### WHAT YOU ARE ASKED TO DO
Extract the final stretch of the data: the line that contains "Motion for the" and every line after it, unaltered, and no other lines.

### STORED DATA
^^^^

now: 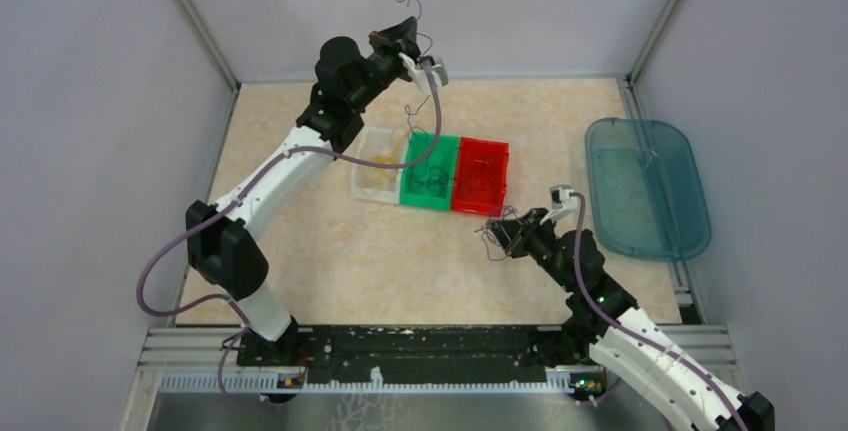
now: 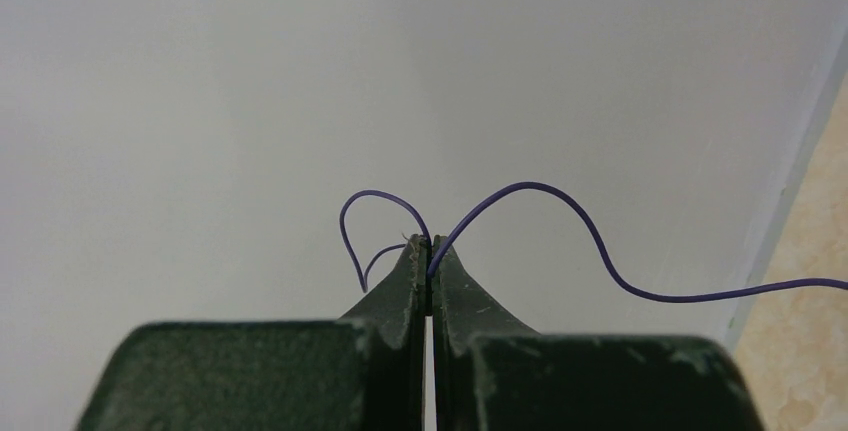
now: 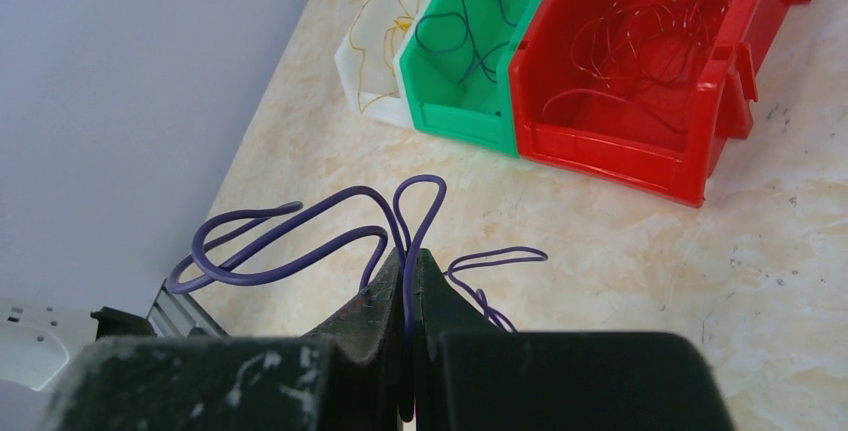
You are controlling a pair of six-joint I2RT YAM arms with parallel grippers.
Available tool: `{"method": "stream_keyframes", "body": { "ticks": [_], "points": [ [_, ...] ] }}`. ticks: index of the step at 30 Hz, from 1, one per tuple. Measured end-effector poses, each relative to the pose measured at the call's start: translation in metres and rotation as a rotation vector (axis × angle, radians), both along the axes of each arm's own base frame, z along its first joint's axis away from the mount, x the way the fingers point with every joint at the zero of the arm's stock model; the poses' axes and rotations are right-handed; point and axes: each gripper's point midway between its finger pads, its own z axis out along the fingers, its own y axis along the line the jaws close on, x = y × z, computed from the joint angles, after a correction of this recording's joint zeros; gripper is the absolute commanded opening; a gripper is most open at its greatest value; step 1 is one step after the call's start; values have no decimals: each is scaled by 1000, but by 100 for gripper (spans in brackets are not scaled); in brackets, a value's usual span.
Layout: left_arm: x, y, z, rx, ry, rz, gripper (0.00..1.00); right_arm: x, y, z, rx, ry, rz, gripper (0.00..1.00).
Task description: Untangle the cables
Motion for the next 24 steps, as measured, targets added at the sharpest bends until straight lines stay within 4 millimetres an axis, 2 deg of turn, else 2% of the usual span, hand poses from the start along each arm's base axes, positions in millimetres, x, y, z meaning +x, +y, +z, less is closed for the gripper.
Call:
{"method": "stream_keyframes", "body": {
  "ticks": [3, 6, 10, 13, 16, 20, 24],
  "points": [
    [-1, -3, -4, -28, 40, -23, 0, 1, 0, -1, -2, 4, -3, 0],
    [-5, -10, -20, -53, 129, -53, 0, 1, 0, -3, -4, 13, -4, 0],
    [-15, -18, -65, -36, 280, -93, 0, 2, 0, -6, -8, 22, -8, 0],
    [-26, -25, -113, 12, 413, -115, 0, 2, 0, -5, -5, 18, -10, 0],
    [-37, -27, -153, 61, 536, -122, 0, 3, 0, -4, -5, 17, -12, 0],
    [-46, -29, -179, 94, 631, -130, 0, 3, 0, -4, -5, 16, -15, 0],
    [-46, -33, -205, 123, 707, -126, 0, 3, -1, -2, -3, 14, -16, 0]
  ]
}}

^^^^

### EXERCISE SOLUTION
Motion for the next 24 steps, as measured, targets added at the sharpest bends until straight lines stay within 4 millimetres an axis, 2 deg of turn, else 2% of the usual span, hand poses from the start along each arm's base axes, positions in millimetres, x, y, z meaning +x, +y, +z, less is closed for the gripper.
Call:
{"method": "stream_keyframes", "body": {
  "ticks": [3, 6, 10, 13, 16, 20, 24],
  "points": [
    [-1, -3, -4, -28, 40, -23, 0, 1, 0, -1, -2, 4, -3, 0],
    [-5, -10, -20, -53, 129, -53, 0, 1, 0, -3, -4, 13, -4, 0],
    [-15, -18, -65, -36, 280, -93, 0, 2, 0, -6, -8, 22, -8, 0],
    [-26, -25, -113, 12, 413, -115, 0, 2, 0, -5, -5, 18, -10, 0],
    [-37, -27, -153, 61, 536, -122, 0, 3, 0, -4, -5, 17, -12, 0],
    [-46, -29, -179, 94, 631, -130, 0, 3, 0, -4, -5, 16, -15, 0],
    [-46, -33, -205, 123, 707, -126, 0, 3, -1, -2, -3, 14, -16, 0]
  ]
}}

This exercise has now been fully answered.